◆ **Your instructions**
Would you please transcribe exactly the lines from the one containing "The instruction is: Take" through the end of the material below, and only those?

◆ **Data excerpt**

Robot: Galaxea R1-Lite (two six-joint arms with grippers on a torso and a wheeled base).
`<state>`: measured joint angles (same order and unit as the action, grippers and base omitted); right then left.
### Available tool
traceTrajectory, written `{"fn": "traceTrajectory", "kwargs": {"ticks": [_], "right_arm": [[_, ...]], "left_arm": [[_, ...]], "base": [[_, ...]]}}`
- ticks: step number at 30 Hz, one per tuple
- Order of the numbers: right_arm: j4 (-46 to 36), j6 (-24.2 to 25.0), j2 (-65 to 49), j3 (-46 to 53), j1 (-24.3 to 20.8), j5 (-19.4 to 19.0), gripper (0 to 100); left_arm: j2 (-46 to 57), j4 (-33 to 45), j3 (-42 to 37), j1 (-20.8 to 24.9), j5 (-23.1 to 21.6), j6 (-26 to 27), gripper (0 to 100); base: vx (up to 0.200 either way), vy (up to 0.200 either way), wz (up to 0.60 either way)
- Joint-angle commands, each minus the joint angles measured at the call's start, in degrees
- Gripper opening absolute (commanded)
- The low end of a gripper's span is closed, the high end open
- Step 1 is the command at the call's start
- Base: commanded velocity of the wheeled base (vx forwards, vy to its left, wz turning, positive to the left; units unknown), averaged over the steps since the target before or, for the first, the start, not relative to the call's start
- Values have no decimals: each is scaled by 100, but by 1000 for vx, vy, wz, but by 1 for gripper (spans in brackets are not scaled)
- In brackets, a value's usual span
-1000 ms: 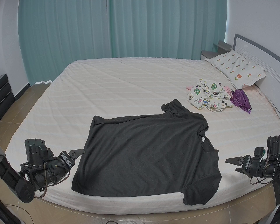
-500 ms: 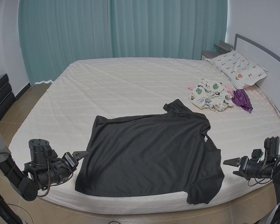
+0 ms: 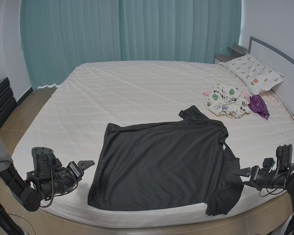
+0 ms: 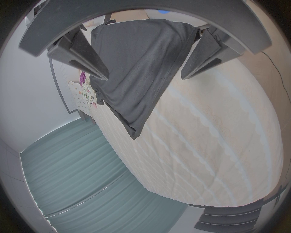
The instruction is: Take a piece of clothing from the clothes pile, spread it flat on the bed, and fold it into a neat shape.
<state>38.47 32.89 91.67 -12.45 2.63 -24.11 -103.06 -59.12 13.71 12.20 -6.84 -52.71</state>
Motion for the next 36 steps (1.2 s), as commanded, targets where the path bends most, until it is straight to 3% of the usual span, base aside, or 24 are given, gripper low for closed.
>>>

◆ **Result**
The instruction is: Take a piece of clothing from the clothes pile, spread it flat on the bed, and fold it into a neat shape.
<state>38.47 32.89 91.67 -12.45 2.63 -24.11 -103.06 -59.12 13.71 12.20 -6.84 -52.71</state>
Motion for the next 36 steps (1.2 s), as commanded, targets where the path bends most, until it is straight to 3% of the usual span, base aside, or 24 are given, gripper low for closed.
>>>

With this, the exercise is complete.